Tsez (Nakh‑Dagestanian, Tsezic)

The nouns 'child' and 'women' inflect as plurals, but may be used as singulars as well (and show corresponding singular agreement).1

1 Background

1.1 Gender

Tsez has four genders: I (for male humans), II (female humans and some inanimates, III (animals and some inanimates) and IV (the remainder) (Polinsky & Comrie 1999: 110), marked on verbs by the following prefixes:

singular plural
I ̣Ø- b-
II ỵ-
r-
III b-
IV r-

Of significance for the discussion below are the agreement forms for gender III in the singular, and gender I in the singular and plural. Note also that the demonstrative distinguishes singular from plural, and that within the singular, it distinguishes gender I from the others.

singular of gender III
howdu k’et’u b-ik’i-s
this.II/III/IV.ABS cat(III)[SG.ABS] III.SG-go-PST.WIT
'This cat went.'

singular of gender I
plural of gender I
howda uži Ø-ik’i-s howziri uži-bi b-ik’i-s
this.I.ABS boy(I)[SG.ABS] I-go-PST.WIT these.ABS boy(I)-PL.ABS I.PL-go-PST.WIT
'This boy went.' 'These boys went.'
(Comrie 2001: 381-383)

1.2 Case morphology


Tsez has rich case morphology, with six to eight core cases, plus four local cases, as well as further suffies indicating spatial orientation (Comrie and Polinsky (1998)). For illustration, it suffices to show the core cases. What is of particular significance is the regular stem alternation in the plural: the oblique stem augment -z(a)- appears in all cases except the absolutive.

singular plural
ABS besuro besuro-bi
ERG besur-a: besuro-z-a:
DAT besuro-r besuro-za-r
INS besuro-d besuro-za-d
GEN 1 besuro-s besuro-za-s
GEN 2 besuro-z besuro-za-z
(Comrie and Polinsky 1998: 101

2 Deponency in Tsez

The noun xexbi 'child' is morphologically plural: its has an absolutive ending -bi, and its oblique stem is formed with the augment -z(a). Nevertheless, it can be used as a singular, as evidenced by agreement. Two patterns are found, an older one and an innovative one (Comrie 2001: 381-383). In the traditional pattern, the singular is treated as gender III and the plural as gender I:

'child' (gender III)
'children' (gender I)
howdu xex-bi b-ik’i-s howziri xex-bi b-ik’i-s
this.II/III/IV.ABS child-PL.ABS III.SG-go-PST.WIT these.ABS child-PL.ABS I.PL-go-PST.WIT
'This child went.' 'These children went.'

Note that, because of the gender switch between singular and plural, the agreement marker on the verb does not change, since the singular of gender III and plural of gender I both take b-. However, the behaviour of the demonstrative allows one to see the distinction in number. In the more innovative system found with younger speakers, xexbi is treated as gender I in both numbers, so that the number distinction is reflected on the verb as well:

'child' (gender I)
howda xex-bi Ø-ik’i-s
this.I.ABS child-PL.ABS I-go-PST.WIT
'This child went.'

The noun ɣanabi 'woman' behaves similarly.

References

Comrie, Bernard. 2001. How independent is Tsezic morphology? In: Mary Andronis, Christopher Ball, Heidi Elston and Sylvain Neuvel (eds) CLS 37: The Panels: 2001: Proceedings from the Parasessions of the 37th Meeting of the Chicago Linguistic Society. Volume 37-2. Chicago: Chicago Linguistic Society. 367-383.

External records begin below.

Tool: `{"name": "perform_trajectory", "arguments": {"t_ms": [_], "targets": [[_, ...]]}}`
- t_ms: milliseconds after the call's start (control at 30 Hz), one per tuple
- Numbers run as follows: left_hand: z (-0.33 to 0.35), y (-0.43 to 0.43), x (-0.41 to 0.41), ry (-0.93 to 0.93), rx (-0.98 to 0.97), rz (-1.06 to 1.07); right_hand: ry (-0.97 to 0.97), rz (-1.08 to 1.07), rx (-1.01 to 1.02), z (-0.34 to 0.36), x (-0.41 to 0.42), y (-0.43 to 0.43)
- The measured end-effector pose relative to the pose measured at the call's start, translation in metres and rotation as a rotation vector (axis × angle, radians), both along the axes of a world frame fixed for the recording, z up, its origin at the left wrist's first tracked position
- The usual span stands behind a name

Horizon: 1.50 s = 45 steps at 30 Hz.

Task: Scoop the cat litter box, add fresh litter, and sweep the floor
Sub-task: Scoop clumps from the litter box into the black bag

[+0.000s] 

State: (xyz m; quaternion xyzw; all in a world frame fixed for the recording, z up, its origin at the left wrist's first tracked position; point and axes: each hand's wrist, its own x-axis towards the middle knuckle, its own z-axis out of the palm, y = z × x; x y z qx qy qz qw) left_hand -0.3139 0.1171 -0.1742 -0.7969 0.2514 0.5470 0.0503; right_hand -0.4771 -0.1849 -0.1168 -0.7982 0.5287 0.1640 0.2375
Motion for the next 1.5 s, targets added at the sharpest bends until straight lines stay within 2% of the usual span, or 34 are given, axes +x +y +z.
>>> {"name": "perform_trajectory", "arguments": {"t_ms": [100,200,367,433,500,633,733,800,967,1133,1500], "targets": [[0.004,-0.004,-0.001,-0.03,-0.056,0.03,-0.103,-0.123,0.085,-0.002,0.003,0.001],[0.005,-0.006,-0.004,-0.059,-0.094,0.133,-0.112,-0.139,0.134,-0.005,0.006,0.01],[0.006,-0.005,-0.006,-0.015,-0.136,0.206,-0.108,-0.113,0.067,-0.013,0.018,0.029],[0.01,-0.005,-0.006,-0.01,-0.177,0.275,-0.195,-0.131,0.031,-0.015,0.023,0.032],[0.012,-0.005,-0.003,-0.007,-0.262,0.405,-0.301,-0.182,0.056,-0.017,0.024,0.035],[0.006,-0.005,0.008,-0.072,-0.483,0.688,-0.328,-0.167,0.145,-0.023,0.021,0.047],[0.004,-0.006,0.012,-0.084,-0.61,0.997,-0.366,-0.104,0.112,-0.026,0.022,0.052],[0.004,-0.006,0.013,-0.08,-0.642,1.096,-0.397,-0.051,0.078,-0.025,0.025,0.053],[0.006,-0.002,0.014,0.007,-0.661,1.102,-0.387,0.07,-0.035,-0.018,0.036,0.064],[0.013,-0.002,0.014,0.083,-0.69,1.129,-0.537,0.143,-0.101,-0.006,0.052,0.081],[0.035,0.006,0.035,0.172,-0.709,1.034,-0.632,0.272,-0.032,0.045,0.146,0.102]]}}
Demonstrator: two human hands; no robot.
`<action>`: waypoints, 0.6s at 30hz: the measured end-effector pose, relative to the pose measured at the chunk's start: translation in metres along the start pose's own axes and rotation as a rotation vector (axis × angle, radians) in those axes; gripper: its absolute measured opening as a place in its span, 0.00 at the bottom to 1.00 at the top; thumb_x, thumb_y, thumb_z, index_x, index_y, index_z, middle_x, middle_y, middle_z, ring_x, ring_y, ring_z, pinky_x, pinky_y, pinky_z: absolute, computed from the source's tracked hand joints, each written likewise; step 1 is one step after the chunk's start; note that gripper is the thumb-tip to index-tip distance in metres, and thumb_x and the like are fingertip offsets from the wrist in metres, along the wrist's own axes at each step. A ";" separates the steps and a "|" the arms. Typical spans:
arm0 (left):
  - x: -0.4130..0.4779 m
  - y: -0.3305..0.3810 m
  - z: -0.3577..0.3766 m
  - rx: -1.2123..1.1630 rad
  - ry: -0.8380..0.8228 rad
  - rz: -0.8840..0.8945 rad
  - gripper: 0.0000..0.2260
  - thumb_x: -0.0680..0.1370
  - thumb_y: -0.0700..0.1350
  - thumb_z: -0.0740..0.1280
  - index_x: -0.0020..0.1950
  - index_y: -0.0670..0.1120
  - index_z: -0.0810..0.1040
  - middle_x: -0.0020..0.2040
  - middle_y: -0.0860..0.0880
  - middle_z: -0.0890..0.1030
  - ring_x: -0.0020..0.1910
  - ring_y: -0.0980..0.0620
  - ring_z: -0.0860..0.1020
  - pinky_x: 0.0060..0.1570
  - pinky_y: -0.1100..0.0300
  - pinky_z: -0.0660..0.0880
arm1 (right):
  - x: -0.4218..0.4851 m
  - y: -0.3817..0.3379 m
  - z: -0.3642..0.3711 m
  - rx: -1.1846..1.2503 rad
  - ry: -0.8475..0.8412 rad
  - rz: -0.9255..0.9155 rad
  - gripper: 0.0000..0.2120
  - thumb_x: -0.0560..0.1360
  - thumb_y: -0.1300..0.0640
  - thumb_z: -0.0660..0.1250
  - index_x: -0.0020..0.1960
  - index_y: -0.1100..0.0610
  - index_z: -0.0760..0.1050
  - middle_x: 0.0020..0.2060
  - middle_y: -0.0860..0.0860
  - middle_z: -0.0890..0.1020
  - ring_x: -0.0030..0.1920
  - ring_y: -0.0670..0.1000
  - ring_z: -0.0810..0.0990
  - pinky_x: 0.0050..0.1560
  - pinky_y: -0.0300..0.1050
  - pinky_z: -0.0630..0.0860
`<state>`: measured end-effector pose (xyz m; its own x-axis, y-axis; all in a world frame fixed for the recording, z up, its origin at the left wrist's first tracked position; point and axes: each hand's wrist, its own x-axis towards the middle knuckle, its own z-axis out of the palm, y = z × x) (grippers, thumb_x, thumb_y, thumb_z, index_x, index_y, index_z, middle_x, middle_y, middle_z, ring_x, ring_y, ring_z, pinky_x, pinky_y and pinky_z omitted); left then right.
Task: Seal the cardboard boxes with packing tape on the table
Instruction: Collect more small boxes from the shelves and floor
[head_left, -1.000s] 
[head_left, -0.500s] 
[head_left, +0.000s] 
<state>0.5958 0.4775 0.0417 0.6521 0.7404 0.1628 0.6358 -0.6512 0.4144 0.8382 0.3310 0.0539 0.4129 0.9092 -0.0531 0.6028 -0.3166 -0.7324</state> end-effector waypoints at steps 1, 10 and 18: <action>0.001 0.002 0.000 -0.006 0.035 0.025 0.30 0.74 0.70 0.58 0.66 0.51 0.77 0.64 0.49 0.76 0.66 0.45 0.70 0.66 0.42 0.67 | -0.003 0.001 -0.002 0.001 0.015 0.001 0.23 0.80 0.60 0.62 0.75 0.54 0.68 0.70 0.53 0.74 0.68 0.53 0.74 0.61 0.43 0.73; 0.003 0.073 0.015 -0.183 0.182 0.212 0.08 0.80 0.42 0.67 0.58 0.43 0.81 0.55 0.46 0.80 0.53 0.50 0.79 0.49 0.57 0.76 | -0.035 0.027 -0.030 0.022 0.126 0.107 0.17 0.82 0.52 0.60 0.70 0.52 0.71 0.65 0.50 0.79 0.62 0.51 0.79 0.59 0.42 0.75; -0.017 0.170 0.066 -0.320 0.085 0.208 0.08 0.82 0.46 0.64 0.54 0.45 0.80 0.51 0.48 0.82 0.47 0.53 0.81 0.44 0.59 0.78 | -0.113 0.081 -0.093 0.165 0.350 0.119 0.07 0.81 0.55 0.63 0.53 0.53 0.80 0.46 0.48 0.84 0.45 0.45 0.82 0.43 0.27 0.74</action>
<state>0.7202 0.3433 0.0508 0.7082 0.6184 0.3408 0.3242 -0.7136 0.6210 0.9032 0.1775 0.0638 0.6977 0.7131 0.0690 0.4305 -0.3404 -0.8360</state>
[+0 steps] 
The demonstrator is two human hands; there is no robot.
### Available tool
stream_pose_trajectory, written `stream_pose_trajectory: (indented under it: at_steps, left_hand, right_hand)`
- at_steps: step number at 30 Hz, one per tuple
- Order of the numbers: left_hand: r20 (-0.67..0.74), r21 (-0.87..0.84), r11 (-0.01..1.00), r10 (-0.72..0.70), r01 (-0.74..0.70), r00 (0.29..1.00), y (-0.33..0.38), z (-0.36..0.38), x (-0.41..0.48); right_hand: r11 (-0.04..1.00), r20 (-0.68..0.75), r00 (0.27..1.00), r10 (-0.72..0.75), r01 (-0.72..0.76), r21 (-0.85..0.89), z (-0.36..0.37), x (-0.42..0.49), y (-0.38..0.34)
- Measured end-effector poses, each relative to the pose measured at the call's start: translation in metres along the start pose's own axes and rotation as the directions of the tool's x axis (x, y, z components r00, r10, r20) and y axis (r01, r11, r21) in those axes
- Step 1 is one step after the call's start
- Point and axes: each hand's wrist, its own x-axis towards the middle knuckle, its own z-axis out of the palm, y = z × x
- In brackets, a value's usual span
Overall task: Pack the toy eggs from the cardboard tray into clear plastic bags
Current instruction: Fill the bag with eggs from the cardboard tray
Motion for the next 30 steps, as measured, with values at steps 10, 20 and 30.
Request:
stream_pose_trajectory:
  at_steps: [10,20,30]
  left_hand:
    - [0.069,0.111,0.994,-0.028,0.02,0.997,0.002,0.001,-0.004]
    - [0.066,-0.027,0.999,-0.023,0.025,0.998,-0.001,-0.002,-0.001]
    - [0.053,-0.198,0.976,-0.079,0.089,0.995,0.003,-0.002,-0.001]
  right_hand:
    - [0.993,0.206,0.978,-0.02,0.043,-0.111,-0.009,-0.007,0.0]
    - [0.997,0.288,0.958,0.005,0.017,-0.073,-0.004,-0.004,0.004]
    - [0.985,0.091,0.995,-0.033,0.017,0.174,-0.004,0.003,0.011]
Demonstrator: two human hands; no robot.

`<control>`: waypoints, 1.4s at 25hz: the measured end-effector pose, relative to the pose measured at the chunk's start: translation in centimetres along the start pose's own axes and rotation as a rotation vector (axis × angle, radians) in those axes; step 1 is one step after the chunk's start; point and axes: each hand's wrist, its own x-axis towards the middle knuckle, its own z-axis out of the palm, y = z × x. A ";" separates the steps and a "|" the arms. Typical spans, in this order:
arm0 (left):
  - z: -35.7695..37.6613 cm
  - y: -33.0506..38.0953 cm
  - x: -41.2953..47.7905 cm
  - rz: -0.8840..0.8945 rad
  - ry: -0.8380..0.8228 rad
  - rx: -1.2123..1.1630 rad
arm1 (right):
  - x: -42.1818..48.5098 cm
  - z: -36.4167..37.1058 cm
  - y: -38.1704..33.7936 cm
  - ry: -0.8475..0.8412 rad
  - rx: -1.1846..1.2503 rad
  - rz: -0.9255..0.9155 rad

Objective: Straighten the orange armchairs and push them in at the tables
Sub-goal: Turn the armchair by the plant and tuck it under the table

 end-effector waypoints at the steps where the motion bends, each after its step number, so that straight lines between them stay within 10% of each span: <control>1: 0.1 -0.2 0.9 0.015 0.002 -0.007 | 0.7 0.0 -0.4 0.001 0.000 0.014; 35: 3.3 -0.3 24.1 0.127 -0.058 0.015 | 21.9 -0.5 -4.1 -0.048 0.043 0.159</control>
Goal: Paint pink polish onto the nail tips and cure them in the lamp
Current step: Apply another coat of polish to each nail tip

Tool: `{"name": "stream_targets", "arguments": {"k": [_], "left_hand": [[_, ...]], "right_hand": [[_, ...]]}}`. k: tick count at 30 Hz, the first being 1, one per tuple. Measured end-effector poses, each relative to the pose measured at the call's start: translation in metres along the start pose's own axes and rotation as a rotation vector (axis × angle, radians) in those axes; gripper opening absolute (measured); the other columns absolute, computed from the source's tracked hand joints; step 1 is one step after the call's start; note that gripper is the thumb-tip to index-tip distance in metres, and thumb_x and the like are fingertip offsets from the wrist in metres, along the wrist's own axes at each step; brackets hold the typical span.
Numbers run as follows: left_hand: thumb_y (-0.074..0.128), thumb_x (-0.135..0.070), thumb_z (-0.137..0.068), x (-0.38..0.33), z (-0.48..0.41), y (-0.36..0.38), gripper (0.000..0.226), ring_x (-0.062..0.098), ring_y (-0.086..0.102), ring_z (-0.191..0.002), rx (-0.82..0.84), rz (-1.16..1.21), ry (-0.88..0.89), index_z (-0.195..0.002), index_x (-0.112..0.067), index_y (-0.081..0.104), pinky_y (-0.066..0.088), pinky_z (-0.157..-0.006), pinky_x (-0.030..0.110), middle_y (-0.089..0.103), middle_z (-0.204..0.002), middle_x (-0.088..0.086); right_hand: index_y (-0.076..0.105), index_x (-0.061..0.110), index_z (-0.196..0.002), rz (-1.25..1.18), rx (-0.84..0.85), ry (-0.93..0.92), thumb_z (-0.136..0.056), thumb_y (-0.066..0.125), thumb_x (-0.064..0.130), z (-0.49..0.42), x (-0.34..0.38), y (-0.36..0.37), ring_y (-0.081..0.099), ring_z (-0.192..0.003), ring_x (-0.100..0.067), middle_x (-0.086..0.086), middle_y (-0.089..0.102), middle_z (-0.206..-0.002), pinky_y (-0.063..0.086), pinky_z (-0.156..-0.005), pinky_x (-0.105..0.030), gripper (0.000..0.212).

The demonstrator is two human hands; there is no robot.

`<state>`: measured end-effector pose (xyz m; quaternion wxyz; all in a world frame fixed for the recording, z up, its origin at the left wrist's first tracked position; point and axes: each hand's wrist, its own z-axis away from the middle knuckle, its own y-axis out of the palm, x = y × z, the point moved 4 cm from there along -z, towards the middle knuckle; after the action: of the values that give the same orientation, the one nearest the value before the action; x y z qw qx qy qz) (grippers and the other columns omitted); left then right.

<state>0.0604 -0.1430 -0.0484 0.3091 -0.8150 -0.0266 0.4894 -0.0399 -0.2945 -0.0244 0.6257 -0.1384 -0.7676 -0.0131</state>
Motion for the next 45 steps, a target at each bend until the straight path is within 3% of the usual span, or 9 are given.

Comrie, Bernard and Maria Polinsky. 1998. The great Daghestanian case hoax. In: Anna Siewierska, and Jae Jung Song (eds) Case, typology and grammar: in honor of Barry J. Blake. Amsterdam: John Benjamins. 95-114.

Corbett, Greville. Forthcoming. Deponency, syncretism and what lies in between. In Matthew Baerman, Greville Corbett, Dunstan Brown and Andrew Hippisley (eds) Deponency and morphological mismatches. Oxford: Oxford University Press for the British Academy.